Different pathways to achieving scale
This does not necessarily place Australia’s manufacturing base at a disadvantage.
Local volumetric manufacturers continue to offer significant advantages, particularly where projects require close collaboration with clients, customised design, shorter transport distances, rapid response and a detailed understanding of Australian regulatory requirements. These strengths remain difficult to replicate from offshore.
Instead, the emergence of larger international manufacturers may encourage Australian businesses to consider different pathways to achieving commercial scale.

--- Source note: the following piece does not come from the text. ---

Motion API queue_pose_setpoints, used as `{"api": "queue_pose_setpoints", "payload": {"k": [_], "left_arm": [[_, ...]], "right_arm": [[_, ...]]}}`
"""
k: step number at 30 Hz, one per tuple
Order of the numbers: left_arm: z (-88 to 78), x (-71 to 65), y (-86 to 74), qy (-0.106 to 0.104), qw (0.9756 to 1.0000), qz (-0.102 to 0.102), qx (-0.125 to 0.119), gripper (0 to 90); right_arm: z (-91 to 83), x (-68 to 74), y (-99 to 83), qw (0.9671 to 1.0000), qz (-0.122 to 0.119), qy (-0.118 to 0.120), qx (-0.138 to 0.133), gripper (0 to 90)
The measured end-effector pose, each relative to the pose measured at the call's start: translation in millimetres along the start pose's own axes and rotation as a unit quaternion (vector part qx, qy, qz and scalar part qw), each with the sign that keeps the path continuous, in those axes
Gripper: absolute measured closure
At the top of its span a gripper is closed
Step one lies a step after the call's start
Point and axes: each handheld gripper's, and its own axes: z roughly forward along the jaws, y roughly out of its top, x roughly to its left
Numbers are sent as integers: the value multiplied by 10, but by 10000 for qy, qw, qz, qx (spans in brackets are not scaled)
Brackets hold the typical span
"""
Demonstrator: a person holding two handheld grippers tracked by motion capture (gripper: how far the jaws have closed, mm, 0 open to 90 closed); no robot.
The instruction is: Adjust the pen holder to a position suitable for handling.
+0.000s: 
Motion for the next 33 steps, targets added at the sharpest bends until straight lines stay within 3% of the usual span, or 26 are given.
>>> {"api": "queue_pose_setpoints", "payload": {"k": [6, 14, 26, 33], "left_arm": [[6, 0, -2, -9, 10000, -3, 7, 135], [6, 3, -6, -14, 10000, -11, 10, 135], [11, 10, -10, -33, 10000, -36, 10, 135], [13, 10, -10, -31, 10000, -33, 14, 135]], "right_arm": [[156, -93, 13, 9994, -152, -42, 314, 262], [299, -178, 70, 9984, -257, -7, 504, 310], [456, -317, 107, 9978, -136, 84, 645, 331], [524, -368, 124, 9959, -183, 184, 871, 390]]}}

Some may continue investing in domestic manufacturing as project pipelines mature and market adoption increases. Others may specialise in higher-value sectors where technical capability, customisation and proximity outweigh production volume. Some may pursue export opportunities, while others may establish partnerships with offshore manufacturers or adopt modular integration models that combine Australian engineering, compliance and project delivery with international manufacturing capacity.
In many respects, this reflects developments seen across other advanced manufacturing industries. Global supply chains have not eliminated local capability; they have encouraged businesses to specialise in areas where they can create the greatest value while collaborating across international production networks.
The same evolution may now be occurring within volumetric construction.
Rather than asking whether Australia should manufacture modules locally or source them internationally, the more useful question may be how Australian businesses can remain competitive as global production capacity continues to expand.
Ultimately, Australia’s volumetric construction industry is unlikely to be defined by a single business model. Local manufacturing will remain critical for many projects, while international partnerships and global supply chains are likely to become increasingly important for others.
The common denominator is scale. Whether achieved through domestic production, export markets, strategic partnerships or new delivery models, the businesses best positioned for long-term success are likely to be those that can maintain consistent factory utilisation while continuing to deliver quality, certainty and value to their clients.